Instructions for the task. Would you output the whole of the data exactly?

------ Records provided ------

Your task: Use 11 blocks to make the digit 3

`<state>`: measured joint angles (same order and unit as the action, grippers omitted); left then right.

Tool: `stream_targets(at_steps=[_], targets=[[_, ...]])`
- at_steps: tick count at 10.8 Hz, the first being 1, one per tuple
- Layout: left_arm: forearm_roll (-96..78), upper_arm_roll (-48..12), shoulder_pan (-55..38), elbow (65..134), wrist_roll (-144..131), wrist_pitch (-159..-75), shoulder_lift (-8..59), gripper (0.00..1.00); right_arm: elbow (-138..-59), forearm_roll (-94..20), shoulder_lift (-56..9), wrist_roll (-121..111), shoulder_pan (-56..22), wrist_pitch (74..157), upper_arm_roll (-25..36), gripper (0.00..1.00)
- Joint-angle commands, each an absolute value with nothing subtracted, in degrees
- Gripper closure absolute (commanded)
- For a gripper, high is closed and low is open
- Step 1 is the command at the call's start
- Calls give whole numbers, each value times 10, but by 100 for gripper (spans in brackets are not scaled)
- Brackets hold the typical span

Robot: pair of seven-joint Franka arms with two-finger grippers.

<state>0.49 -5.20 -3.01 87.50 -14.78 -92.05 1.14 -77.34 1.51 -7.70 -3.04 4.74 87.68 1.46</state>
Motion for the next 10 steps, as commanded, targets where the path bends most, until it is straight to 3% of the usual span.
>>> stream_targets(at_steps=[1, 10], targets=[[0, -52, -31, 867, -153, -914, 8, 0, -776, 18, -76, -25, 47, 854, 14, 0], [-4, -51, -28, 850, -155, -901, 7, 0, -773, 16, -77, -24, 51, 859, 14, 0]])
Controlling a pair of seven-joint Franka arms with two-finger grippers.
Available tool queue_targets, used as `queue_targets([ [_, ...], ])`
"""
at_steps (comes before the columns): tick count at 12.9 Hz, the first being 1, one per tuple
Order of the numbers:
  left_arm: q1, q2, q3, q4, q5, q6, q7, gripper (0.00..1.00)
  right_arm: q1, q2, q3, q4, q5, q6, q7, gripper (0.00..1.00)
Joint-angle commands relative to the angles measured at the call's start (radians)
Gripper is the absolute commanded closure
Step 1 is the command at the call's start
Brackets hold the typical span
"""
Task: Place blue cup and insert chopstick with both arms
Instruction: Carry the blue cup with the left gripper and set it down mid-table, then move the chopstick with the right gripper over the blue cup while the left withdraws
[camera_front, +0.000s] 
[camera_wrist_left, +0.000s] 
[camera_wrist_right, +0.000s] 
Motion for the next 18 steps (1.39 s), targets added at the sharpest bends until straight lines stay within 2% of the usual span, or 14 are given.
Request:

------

Response.
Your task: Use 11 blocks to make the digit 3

`<state>`: measured joint angles (same order and unit as the action, grippers omitted); left then right.

Tool: `stream_targets(at_steps=[_], targets=[[_, ...]])`
- at_steps: tick count at 10.8 Hz, the first being 1, one per tuple
- Layout: left_arm: forearm_roll (-96..78), upper_arm_roll (-48..12), shoulder_pan (-55..38), elbow (65..134), wrist_roll (-144..131), wrist_pitch (-159..-75), shoulder_lift (-8..59), gripper (0.00..1.00); right_arm: elbow (-138..-59), forearm_roll (-94..20), shoulder_lift (-56..9), wrist_roll (-121..111), shoulder_pan (-56..22), wrist_pitch (74..157), upper_arm_roll (-25..36), gripper (0.00..1.00)
- Joint-angle commands, each an absolute value with nothing subtracted, in degrees
- Gripper closure absolute (commanded)
- For a gripper, high is closed and low is open
- Step 1 is the command at the call's start
- Calls give whole numbers, each value times 10, but by 100 for gripper (spans in brackets are not scaled)
- Brackets hold the typical span

Robot: pair of seven-joint Franka arms with two-finger grippers.

<state>0.49 -5.20 -3.01 87.50 -14.78 -92.05 1.14 -77.34 1.51 -7.70 -3.04 4.74 87.68 1.46</state>
Motion for the next 10 steps, as commanded, targets where the path bends most, until it is straight to 3% of the usual span.
>>> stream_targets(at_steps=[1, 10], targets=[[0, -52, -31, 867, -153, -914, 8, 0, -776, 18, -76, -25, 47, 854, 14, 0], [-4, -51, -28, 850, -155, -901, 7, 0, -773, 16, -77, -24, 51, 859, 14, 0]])
Controlling a pair of seven-joint Franka arms with two-finger grippers.
Available tool queue_targets, used as `queue_targets([ [_, ...], ])`
"""
at_steps (comes before the columns): tick count at 12.9 Hz, the first being 1, one per tuple
Order of the numbers:
  left_arm: q1, q2, q3, q4, q5, q6, q7, gripper (0.00..1.00)
  right_arm: q1, q2, q3, q4, q5, q6, q7, gripper (0.00..1.00)
Joint-angle commands relative to the angles measured at the call's start (radians)
Gripper is the absolute commanded closure
Step 1 is the command at the call's start
Brackets hold the typical span
"""
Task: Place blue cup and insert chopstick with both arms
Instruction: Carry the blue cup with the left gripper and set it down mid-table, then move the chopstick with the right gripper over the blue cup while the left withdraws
[camera_front, +0.000s] 
[camera_wrist_left, +0.000s] 
[camera_wrist_right, +0.000s] 
Motion for the next 18 steps (1.39 s), targets added at the sharpest bends until straight lines stay within 2% of the usual span, or 14 are given.
Request:

That's the answer, with nothing more to add.